Dataset excerpts:
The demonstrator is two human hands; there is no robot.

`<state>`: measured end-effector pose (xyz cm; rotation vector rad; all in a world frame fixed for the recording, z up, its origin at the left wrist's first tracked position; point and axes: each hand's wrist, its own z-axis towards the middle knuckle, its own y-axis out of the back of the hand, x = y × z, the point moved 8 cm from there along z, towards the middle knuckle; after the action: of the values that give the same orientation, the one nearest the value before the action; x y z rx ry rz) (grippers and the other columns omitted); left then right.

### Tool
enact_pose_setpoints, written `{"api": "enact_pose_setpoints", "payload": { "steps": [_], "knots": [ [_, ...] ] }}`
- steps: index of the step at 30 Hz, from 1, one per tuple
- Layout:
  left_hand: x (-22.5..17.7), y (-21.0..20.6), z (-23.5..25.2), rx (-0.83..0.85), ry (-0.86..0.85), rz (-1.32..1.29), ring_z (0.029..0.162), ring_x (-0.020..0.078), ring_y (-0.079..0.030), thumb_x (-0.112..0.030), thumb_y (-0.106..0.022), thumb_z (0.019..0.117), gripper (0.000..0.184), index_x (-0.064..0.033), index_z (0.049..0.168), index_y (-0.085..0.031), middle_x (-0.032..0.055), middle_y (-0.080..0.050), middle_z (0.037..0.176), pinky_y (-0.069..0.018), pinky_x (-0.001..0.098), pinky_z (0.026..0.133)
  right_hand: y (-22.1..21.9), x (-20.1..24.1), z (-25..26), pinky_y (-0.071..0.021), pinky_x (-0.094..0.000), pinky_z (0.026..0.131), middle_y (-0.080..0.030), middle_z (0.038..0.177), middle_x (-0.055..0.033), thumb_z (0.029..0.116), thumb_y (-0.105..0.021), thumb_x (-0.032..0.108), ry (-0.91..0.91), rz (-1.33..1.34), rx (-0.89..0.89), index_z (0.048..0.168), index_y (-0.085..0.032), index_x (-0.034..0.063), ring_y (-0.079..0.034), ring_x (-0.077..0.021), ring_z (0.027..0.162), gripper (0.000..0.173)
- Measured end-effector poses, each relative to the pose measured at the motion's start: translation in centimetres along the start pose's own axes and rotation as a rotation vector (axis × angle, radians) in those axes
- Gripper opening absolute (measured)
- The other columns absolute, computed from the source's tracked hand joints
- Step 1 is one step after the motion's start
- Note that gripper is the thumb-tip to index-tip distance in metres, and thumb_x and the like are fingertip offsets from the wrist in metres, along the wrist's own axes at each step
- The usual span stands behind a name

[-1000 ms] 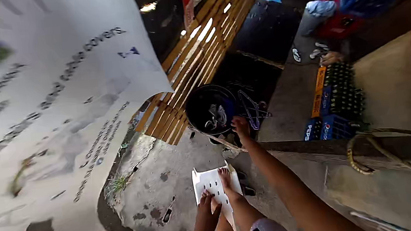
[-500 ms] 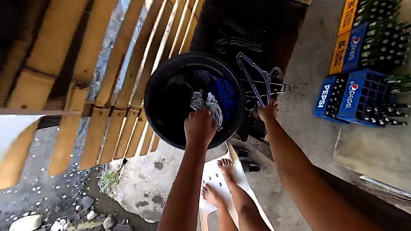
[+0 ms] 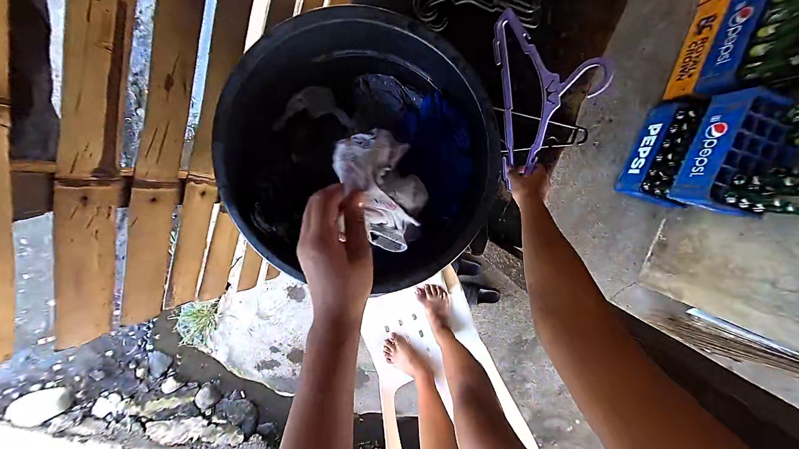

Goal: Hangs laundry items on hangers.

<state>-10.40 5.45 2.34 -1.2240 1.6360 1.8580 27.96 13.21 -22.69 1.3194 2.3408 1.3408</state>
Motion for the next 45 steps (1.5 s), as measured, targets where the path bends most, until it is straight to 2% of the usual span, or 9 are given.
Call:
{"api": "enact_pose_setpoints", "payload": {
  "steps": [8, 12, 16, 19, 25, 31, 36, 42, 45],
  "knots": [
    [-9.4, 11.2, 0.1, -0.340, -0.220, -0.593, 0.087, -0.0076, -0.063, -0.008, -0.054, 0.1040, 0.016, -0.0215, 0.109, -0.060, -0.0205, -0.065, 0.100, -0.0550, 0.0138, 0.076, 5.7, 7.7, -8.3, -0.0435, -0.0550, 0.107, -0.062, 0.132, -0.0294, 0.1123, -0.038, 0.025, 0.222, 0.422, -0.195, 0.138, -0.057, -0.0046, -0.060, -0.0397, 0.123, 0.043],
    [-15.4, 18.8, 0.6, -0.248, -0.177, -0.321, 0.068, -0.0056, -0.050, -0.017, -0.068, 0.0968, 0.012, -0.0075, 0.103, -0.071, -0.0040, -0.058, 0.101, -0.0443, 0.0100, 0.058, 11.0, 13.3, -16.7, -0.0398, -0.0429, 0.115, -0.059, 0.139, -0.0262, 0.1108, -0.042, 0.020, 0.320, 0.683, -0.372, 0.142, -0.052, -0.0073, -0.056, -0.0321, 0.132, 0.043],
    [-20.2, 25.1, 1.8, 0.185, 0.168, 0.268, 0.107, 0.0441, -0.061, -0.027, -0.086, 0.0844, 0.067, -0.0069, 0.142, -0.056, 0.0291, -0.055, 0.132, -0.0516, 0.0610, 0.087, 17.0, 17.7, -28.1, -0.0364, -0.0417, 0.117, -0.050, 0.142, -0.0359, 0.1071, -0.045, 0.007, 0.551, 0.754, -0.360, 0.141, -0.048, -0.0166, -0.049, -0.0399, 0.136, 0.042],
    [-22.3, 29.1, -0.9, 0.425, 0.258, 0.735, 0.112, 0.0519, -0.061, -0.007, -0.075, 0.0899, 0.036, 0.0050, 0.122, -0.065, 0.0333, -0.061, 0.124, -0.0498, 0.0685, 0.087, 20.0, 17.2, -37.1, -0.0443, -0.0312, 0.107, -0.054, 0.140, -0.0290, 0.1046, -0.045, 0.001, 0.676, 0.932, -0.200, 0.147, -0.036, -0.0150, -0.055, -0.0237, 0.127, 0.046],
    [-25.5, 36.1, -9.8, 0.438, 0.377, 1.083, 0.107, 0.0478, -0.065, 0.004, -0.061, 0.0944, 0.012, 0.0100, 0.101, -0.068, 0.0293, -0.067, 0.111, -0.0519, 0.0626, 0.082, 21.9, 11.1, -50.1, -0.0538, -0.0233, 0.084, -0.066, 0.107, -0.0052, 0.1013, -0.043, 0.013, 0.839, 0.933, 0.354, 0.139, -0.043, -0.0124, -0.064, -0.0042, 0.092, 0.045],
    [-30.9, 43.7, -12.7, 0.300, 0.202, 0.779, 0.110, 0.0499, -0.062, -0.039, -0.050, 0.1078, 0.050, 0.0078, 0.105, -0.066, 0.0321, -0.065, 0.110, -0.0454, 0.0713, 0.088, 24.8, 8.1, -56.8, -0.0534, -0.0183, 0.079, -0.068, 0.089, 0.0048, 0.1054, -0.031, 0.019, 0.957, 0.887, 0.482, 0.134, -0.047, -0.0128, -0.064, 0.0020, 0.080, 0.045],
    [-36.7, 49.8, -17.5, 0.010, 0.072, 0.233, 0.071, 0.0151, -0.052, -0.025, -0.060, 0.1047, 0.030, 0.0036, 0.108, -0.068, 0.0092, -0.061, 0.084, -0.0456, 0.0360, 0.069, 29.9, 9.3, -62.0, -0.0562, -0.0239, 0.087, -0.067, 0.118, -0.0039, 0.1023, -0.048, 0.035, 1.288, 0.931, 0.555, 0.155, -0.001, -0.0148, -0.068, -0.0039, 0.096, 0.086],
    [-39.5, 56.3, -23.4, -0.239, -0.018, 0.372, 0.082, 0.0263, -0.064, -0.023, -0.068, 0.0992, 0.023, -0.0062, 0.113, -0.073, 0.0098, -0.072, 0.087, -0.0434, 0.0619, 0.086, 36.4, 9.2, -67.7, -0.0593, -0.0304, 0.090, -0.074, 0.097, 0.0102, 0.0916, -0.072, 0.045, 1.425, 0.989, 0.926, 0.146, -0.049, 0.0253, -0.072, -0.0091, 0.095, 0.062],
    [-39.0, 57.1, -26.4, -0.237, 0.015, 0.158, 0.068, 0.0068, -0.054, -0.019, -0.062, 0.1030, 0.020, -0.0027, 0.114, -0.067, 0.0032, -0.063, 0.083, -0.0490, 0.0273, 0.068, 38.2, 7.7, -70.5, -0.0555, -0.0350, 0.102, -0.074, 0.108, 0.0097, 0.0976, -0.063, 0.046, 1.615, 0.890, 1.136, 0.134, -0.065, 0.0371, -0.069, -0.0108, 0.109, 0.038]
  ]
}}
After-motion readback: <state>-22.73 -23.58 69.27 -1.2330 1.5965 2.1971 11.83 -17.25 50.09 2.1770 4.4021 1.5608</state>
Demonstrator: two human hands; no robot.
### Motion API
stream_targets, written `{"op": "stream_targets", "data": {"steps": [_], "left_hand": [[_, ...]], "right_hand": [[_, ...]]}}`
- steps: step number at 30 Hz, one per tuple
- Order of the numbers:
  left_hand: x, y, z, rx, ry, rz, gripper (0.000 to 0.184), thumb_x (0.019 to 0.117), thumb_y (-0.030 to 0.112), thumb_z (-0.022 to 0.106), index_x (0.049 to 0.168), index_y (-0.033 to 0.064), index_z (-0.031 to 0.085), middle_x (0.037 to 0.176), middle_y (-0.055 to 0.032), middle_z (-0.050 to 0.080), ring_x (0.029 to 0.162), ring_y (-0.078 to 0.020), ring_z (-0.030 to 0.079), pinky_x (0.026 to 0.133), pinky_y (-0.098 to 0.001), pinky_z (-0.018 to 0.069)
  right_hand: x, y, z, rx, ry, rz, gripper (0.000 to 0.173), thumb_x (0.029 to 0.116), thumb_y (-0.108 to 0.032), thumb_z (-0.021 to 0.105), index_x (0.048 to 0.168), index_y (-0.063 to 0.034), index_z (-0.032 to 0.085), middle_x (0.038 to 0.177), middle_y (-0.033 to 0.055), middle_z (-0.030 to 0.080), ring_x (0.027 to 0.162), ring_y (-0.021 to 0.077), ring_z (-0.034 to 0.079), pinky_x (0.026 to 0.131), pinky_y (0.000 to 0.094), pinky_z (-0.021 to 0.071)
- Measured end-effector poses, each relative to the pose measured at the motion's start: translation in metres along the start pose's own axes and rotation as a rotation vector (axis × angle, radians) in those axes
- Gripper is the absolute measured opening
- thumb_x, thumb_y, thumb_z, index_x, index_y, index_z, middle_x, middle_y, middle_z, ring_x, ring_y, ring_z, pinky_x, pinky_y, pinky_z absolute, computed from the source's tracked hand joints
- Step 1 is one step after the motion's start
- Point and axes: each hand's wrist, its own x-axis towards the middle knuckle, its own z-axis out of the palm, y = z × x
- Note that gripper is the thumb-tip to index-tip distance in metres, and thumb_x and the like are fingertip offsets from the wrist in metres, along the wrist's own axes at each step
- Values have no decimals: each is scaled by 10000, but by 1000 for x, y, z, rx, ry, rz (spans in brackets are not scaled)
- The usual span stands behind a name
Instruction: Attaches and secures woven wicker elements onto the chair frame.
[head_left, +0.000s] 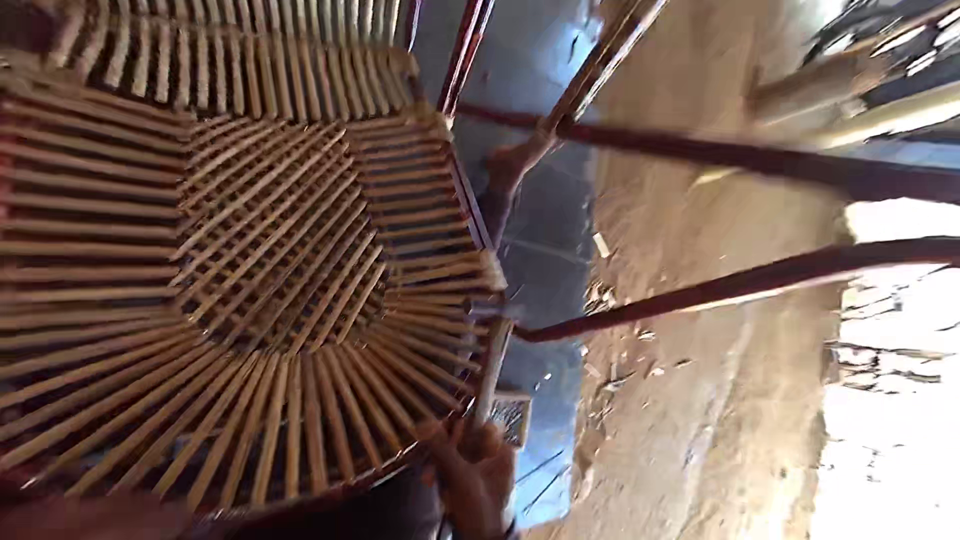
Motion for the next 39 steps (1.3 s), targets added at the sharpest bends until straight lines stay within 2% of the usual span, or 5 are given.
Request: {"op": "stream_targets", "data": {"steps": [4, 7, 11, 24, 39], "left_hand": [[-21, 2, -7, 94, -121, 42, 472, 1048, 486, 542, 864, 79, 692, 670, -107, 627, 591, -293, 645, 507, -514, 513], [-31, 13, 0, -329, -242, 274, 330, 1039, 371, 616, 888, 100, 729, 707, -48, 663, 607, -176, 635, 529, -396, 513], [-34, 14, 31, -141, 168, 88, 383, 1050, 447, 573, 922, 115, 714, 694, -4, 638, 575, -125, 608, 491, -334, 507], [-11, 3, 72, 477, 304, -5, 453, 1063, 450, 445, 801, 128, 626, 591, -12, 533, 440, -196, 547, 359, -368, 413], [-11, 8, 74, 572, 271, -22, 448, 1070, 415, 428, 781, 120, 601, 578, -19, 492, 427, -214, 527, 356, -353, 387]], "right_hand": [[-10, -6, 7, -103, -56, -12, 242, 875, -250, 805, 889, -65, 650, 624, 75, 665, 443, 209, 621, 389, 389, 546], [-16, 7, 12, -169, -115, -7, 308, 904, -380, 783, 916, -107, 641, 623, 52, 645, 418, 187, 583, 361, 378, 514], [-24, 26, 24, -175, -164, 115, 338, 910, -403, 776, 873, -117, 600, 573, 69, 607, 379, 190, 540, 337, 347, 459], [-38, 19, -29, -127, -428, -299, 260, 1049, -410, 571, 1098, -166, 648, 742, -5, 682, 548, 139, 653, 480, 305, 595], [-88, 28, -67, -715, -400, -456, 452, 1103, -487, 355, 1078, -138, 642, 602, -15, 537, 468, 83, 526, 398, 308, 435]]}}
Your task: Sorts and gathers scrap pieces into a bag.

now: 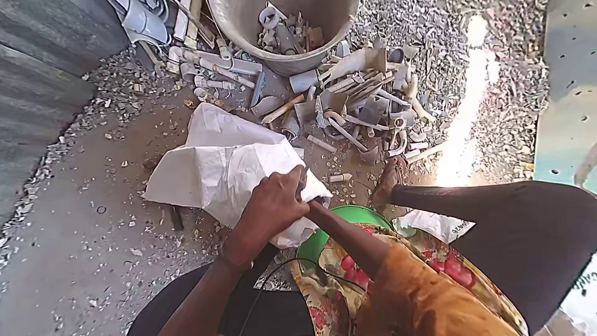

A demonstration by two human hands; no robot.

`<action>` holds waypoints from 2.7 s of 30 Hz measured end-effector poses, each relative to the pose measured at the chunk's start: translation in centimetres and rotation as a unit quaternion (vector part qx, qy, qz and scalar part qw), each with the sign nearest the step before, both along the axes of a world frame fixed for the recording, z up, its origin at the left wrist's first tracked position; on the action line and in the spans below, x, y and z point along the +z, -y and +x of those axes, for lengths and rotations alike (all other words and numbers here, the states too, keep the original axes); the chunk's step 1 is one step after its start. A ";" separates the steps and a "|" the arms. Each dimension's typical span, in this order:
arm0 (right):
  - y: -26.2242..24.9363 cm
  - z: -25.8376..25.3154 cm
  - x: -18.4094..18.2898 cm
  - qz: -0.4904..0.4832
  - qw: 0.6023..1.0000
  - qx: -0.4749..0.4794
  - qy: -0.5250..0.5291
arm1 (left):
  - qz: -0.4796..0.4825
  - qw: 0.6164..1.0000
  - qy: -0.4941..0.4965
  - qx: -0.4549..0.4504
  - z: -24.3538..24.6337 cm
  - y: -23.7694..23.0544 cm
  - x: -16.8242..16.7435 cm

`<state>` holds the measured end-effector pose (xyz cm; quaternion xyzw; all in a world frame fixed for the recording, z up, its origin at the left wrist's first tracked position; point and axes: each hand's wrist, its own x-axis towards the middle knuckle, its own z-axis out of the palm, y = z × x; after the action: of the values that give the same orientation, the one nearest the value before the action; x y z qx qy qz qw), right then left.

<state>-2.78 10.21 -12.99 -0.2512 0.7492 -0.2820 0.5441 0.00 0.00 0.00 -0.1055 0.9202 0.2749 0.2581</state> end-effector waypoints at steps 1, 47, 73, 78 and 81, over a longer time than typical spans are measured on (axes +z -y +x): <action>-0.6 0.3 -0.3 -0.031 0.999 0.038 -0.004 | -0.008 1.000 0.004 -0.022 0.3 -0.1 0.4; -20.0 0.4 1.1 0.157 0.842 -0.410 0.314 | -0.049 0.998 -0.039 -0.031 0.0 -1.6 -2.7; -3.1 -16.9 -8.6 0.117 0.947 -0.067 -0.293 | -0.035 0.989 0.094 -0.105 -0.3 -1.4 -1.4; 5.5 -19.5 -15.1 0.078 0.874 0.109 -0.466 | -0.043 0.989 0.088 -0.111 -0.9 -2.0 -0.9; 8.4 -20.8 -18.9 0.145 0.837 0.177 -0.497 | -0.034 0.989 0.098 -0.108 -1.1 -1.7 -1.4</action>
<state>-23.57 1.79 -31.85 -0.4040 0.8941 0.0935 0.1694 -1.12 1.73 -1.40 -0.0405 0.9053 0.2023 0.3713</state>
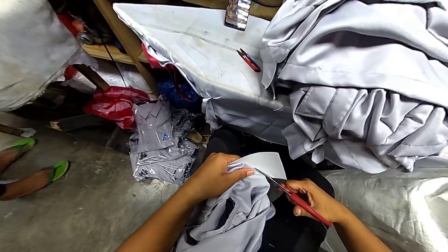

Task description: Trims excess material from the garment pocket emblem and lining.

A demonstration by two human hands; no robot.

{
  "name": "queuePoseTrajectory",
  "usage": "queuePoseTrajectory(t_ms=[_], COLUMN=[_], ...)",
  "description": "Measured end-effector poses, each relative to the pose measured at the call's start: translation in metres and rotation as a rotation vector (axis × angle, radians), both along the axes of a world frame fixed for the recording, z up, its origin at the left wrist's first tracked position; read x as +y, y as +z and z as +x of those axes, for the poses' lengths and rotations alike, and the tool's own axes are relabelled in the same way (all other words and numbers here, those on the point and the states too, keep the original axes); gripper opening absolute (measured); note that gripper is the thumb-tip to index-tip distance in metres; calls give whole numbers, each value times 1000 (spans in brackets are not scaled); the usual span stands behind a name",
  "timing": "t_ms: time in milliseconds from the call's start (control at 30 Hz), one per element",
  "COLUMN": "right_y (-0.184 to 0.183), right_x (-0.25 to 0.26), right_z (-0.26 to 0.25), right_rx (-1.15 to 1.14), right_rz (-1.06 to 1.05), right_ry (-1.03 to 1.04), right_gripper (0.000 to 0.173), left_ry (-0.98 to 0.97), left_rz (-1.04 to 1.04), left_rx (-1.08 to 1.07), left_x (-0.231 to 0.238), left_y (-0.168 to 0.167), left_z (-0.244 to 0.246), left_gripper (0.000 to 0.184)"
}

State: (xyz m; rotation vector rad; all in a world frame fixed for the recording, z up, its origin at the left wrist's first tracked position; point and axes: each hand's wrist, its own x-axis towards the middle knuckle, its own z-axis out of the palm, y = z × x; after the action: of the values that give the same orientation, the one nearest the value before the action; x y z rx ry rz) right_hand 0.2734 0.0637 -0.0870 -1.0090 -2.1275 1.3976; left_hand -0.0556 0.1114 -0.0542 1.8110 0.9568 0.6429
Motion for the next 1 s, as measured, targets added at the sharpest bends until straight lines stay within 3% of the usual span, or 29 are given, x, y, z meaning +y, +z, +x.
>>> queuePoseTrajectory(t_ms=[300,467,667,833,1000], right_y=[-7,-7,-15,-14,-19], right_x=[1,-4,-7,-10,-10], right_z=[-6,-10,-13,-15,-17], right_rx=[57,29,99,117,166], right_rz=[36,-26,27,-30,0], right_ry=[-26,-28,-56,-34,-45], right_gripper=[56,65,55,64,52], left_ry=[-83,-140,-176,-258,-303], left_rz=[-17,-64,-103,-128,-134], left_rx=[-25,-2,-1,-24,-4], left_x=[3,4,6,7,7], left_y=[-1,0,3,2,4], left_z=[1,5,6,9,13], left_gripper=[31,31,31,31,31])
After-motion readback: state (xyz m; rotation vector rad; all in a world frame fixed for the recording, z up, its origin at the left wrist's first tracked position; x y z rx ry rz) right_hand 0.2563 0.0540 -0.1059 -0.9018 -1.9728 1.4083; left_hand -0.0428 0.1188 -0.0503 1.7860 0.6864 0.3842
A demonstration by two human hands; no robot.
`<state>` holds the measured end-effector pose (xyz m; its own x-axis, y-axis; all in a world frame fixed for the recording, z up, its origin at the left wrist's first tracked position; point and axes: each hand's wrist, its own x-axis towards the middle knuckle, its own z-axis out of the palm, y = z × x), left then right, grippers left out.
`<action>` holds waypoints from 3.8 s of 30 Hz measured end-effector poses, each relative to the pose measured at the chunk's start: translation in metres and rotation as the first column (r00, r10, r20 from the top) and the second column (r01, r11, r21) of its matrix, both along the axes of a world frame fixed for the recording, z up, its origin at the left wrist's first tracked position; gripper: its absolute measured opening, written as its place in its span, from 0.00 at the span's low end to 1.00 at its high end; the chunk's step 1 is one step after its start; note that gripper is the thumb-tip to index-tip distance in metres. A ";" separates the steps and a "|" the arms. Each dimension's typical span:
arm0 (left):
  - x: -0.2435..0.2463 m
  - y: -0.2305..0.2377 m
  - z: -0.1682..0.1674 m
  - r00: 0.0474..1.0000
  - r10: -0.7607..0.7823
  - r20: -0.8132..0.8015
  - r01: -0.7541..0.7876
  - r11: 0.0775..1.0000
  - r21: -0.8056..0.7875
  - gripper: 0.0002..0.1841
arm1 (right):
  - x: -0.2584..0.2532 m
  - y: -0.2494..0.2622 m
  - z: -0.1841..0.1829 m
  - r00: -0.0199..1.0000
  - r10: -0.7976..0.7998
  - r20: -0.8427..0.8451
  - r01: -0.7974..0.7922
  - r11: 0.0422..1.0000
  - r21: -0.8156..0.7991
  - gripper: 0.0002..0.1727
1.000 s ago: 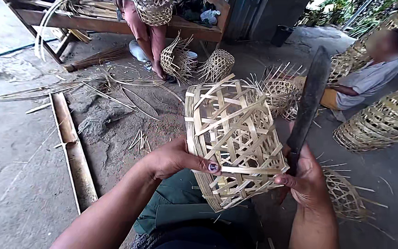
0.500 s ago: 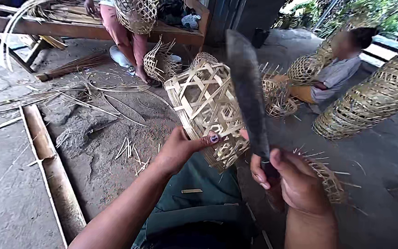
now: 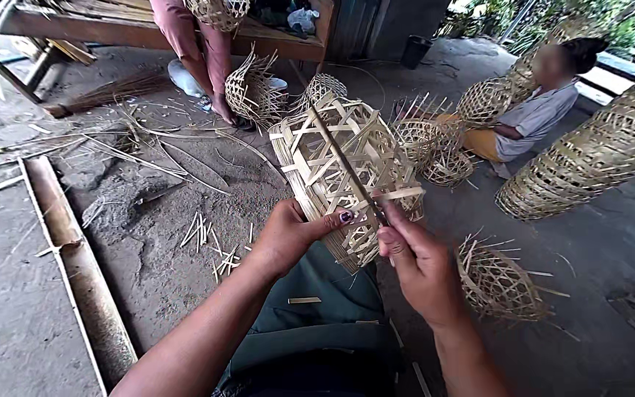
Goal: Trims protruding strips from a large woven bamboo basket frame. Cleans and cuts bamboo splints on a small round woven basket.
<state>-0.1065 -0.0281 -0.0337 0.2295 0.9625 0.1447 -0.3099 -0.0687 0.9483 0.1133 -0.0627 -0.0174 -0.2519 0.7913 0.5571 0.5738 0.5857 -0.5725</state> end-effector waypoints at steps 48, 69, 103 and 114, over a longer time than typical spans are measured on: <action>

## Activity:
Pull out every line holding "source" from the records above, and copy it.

## Answer box:
- The other columns absolute, computed from the source's tracked hand joints
- thumb_x, thumb_y, thumb_z, index_x, index_y, index_z, middle_x, middle_y, middle_z, ring_x, ring_y, ring_z, pinky_x, pinky_y, pinky_z absolute, computed from the source's tracked hand joints

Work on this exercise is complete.